Whoa, talk about neglecting your weblog! Bad Form!

I know, I know, I’ve been silent for quite some time. Well Let me assure you that I’m quite all right! Are you less worried about me now? Oh good. (Yes I’m a cynical bastage sometimes.)

So life has, as it tends to do, come at me pretty fast. I’ve left my previous employer, Ookles, and I wish them all the best in accomplishing everything that they’ve been working towards. So I’ve Joined up with the very smart, very cool guys at Automattic. I have to tell you I’m excited to be working with these guys, they’re truly a great group.
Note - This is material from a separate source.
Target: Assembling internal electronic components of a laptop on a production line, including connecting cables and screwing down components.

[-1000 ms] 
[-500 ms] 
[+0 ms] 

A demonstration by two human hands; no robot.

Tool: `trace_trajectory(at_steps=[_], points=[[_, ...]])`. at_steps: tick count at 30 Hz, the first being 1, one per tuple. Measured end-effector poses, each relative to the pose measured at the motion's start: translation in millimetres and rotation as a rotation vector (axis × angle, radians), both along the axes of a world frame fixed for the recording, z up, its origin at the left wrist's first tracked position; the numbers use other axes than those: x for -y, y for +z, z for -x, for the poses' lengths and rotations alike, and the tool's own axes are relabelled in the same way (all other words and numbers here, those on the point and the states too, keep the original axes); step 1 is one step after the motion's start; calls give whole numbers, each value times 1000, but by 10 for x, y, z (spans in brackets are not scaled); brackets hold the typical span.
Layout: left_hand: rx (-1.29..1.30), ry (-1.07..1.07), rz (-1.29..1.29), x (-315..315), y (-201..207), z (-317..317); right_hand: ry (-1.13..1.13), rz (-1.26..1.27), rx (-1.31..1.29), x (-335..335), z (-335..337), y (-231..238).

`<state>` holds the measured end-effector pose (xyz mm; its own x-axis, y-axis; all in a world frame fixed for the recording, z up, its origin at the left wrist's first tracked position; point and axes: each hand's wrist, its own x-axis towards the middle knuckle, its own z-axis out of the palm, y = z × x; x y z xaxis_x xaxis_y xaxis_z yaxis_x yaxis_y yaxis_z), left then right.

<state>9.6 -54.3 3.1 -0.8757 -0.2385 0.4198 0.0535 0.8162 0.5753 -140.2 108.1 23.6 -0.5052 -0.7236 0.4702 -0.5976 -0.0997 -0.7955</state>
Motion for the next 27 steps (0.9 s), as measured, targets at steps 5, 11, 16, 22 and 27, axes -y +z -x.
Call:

I guess that means I’m… kind of… like… obligated to keep up on my blog now, eh?  I’m also kind of, like, ehausted. Jumping feet first into large projects has a tendency to do that to a guy though.  And truth be told I would have it any other way…

😀

Cheers

DK

Openfound (cont)

If there’s one thing that the OpenFount guys have shown me is that they’re serious about the Infinidisk product.  Mr. Donahue gave me a quick call this evening (seems my e-mail server and his e-mail server aren’t talking properly, so while I get his communications) he has not received mine (probably explaining the lack of response to my pre-sales inquiry)) to chat about his product. The particular bug that I noticed, he mentioned, was fixed a while ago in a later release than I’d tried.  In my defense the page looks precisely like it did when I first got the product, and the release tar file has no version numbers on it… yet… so I did check for updates.  I found out some good info, though.  They’re working on  putting up a trac page for some real bidirectional community participation soon.  They’ll also be putting version numbers in their archives soon. Both of those things will help, I think, improve their visibility to people like me (who have very very little time.)
I’ll be re-testing the infinidisk product again, later, when next I customize an AMI.